* _Exercise_: An exact copy of the lines from the top of the data through the line with "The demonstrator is" is what you should give, with no pictures in it.

* _Provided data_:
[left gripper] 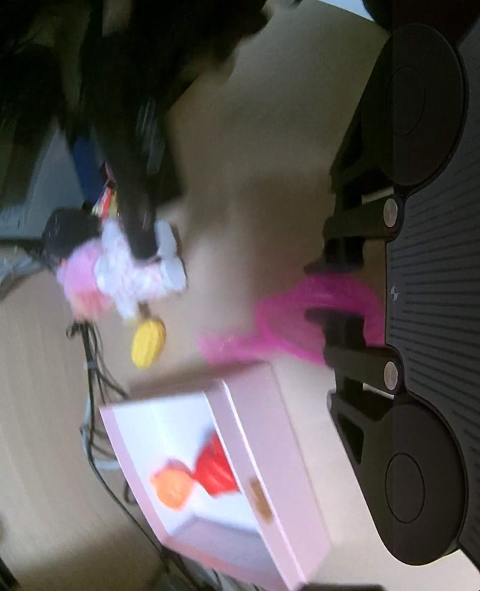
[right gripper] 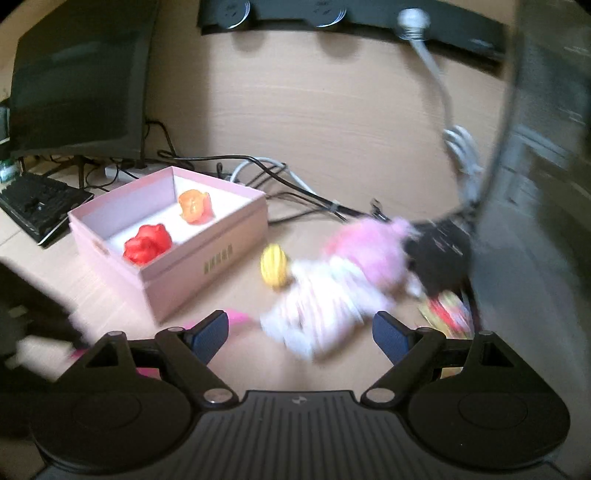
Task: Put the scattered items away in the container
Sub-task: 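Grasp the pink toy net handle with the left tool, then grasp the yellow corn toy with the right tool while the left holds the net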
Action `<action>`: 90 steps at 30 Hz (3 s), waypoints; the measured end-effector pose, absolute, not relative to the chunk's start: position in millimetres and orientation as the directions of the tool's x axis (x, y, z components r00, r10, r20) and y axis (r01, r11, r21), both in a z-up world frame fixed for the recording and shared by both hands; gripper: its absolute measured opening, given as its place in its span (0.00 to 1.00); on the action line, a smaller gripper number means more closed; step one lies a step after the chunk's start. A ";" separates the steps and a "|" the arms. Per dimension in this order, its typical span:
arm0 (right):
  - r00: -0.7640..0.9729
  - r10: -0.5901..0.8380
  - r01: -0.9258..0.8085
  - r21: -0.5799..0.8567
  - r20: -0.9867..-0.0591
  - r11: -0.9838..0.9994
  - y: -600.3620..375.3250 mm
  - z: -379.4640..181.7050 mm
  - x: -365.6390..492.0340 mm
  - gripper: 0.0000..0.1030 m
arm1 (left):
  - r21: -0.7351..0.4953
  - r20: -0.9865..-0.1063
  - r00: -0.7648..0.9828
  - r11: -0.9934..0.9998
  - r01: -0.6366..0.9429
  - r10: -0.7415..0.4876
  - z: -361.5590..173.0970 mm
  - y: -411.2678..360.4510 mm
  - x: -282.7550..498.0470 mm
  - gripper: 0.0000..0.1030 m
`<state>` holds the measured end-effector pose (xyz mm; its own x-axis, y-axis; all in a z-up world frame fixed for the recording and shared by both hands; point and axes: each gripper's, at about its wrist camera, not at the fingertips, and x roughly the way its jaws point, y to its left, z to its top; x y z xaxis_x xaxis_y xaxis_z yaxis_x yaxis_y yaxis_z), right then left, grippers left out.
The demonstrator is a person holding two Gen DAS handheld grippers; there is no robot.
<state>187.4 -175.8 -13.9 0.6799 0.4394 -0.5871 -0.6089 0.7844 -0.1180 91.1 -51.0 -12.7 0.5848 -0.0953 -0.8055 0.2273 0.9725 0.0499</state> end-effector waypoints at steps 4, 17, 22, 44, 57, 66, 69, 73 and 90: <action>0.655 0.433 -0.658 -0.185 -0.620 0.730 -130.4 -33.7 223.8 0.45 | 0.025 -0.820 0.568 0.985 0.174 -0.079 -12.6 -34.0 66.8 0.21; 0.605 0.395 -0.701 -0.227 -0.692 0.676 -81.9 -62.1 272.5 0.29 | 0.010 -0.805 0.589 0.991 0.130 -0.069 14.1 -19.6 19.8 0.21; 0.606 0.408 -0.692 -0.198 -0.683 0.694 -103.4 -49.6 249.2 0.29 | 0.024 -0.803 0.588 0.980 0.200 -0.100 17.4 -20.0 22.9 0.20; 0.669 0.409 -0.649 -0.221 -0.620 0.727 -81.8 -26.0 189.1 0.73 | 0.032 -0.862 0.505 0.990 0.135 -0.041 -15.4 6.4 6.0 0.32; 0.505 0.691 -0.862 -0.328 -0.517 0.385 -28.2 -25.9 94.1 0.79 | 0.040 -0.862 0.505 0.985 0.168 -0.051 -14.1 -6.1 -1.2 0.41; 0.691 0.481 -0.705 -0.354 -0.540 0.615 -84.8 -32.9 159.9 0.82 | 0.022 -0.857 0.514 0.994 0.106 -0.036 -13.6 0.3 -10.0 0.43; 0.666 0.486 -0.703 -0.258 -0.566 0.662 -110.3 -26.7 174.3 0.82 | 0.028 -0.854 0.519 0.993 0.110 -0.034 -13.8 -0.9 -6.8 0.43; 0.586 0.496 -0.753 -0.204 -0.641 0.626 -122.3 -43.8 176.7 0.82 | 0.046 -0.852 0.522 0.992 0.121 -0.024 -16.1 -4.6 0.1 0.42; 0.638 0.396 -0.628 -0.149 -0.660 0.764 -165.2 -76.3 167.0 0.82 | 0.068 -0.835 0.550 0.995 0.077 0.014 -13.4 -1.7 -0.9 0.21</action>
<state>167.0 -165.2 -76.3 0.6383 0.3963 -0.6600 -0.6280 0.7639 -0.1487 -0.9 -1.7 -13.4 0.5498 0.0144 -0.8351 0.0774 0.9947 0.0681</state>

* _Solution to this exercise_:
[left gripper] 
[right gripper] 
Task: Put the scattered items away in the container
Sub-task: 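Grasp the pink toy net handle with the left tool, then grasp the yellow corn toy with the right tool while the left holds the net
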Action `<action>`: 90 steps at 30 Hz (3 s), waypoints; the measured end-effector pose, absolute, not relative to the chunk's start: position in millimetres and orientation as the directions of the tool's x axis (x, y, z components r00, r10, r20) and y axis (r01, r11, r21), both in a z-up world frame fixed for the recording and shared by both hands; gripper: its absolute measured opening, given as its place in its span (0.00 to 1.00); on the action line, a smaller gripper number means more closed; step one lies a step after the chunk's start. A ";" separates the steps and a "|" the arms. Per dimension in this order, its typical span:
arm0 (right):
  - r00: -0.7640..0.9729
  - r10: -0.5901..0.8380
  - r01: -0.9258..0.8085
  - r21: -0.5799..0.8567
  - r20: -0.9867..-0.0591
  - r11: -0.9838..0.9994
  - y: -600.3620..375.3250 mm
  - z: -379.4640..181.7050 mm
  - x: -365.6390..492.0340 mm
  - gripper: 0.0000..0.1030 m
arm1 (left):
  - r21: -0.7351..0.4953
  - r20: -0.9865..-0.1063
  - r00: -0.7648..0.9828
  - r11: -0.9934..0.9998
  - r01: -0.6366..0.9429
  - r10: -0.7415..0.4876
  - z: -361.5590..173.0970 mm
  - y: -411.2678..360.4510 mm
  - x: -282.7550..498.0470 mm
  - gripper: 0.0000..0.1030 m
`<state>` holds the measured end-effector pose (xyz mm; its own x-axis, y-axis; all in a z-up world frame fixed for the recording and shared by both hands; point and axes: each gripper's, at about its wrist camera, not at the fingertips, and x roughly the way its jaws point, y to its left, z to its top; x y z xaxis_x xaxis_y xaxis_z yaxis_x yaxis_y yaxis_z), right then left, grippers left out.
The demonstrator is a person holding two Gen DAS handheld grippers; there is no robot.

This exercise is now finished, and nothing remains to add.